■ **YOUR OBJECTIVE**
Here the job is to retype the data word for word while leaving the pictures aside.

■ **DATA SECTION**
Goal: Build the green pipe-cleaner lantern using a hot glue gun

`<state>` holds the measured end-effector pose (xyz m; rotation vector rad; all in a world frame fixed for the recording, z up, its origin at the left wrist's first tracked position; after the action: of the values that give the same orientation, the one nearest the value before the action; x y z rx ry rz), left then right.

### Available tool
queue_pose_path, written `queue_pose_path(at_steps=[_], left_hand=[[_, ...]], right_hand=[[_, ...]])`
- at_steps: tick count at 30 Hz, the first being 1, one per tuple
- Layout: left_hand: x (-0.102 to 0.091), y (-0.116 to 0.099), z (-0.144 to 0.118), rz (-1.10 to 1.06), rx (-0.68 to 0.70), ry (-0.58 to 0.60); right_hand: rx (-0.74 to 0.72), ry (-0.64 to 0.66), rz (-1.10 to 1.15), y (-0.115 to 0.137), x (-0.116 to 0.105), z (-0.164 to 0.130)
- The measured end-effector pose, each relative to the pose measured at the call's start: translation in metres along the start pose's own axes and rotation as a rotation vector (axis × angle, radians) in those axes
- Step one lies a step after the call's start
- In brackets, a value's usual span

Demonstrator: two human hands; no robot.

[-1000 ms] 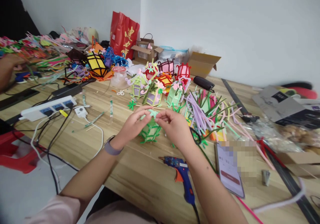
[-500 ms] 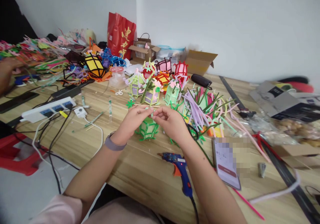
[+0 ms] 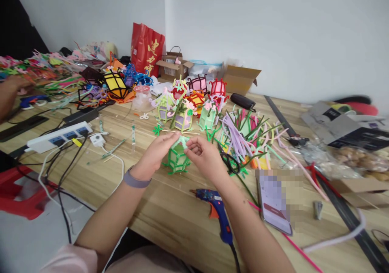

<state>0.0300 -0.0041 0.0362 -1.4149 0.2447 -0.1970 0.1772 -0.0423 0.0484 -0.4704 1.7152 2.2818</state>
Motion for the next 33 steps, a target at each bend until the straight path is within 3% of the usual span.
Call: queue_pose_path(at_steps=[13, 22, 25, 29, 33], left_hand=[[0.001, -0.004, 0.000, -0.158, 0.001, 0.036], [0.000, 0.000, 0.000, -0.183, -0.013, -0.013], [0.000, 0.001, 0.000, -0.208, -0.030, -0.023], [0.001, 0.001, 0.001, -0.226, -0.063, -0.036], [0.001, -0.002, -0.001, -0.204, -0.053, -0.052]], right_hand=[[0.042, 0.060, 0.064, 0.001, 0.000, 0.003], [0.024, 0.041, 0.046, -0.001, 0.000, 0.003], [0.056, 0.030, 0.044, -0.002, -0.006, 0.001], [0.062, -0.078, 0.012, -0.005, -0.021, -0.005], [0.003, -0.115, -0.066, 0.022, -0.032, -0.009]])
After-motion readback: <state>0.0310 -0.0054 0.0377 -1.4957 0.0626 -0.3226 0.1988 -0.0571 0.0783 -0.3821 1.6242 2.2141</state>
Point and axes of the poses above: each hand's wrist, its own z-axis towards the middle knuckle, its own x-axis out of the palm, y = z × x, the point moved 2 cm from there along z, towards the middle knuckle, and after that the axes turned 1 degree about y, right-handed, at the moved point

■ **EXERCISE ANSWER**
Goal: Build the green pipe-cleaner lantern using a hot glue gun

`<state>` holds the measured end-effector pose (xyz m; rotation vector rad; all in a world frame fixed for the recording, z up, its origin at the left wrist's first tracked position; after the action: of the values that give the same orientation, the one nearest the value before the action; x y z rx ry rz), left then right.

### Available tool
queue_pose_path, written `queue_pose_path(at_steps=[_], left_hand=[[_, ...]], right_hand=[[_, ...]])`
- at_steps: tick count at 30 Hz, the first being 1, one per tuple
- Layout: left_hand: x (-0.102 to 0.091), y (-0.116 to 0.099), z (-0.144 to 0.118), rz (-1.10 to 1.06), rx (-0.68 to 0.70), ry (-0.58 to 0.60); right_hand: rx (-0.74 to 0.72), ry (-0.64 to 0.66), rz (-1.10 to 1.15), y (-0.115 to 0.137), x (-0.116 to 0.105), z (-0.164 to 0.130)
- The measured end-effector pose, each relative to the pose measured at the call's start: translation in metres along the start pose's own axes and rotation as a rotation vector (axis × angle, radians) in those axes
- Step one lies a step after the call's start
- In brackets, a value's usual span

Demonstrator: two human hands; no robot.

[-1000 ms] 
[-500 ms] 
[+0 ms] 

<state>0.0300 -0.0041 0.0362 -1.4149 0.2447 -0.1970 0.1772 -0.0423 0.0484 -0.4704 1.7152 2.2818</state>
Motion for the next 33 steps, a target at each bend until the straight path is within 3% of the usual span.
Call: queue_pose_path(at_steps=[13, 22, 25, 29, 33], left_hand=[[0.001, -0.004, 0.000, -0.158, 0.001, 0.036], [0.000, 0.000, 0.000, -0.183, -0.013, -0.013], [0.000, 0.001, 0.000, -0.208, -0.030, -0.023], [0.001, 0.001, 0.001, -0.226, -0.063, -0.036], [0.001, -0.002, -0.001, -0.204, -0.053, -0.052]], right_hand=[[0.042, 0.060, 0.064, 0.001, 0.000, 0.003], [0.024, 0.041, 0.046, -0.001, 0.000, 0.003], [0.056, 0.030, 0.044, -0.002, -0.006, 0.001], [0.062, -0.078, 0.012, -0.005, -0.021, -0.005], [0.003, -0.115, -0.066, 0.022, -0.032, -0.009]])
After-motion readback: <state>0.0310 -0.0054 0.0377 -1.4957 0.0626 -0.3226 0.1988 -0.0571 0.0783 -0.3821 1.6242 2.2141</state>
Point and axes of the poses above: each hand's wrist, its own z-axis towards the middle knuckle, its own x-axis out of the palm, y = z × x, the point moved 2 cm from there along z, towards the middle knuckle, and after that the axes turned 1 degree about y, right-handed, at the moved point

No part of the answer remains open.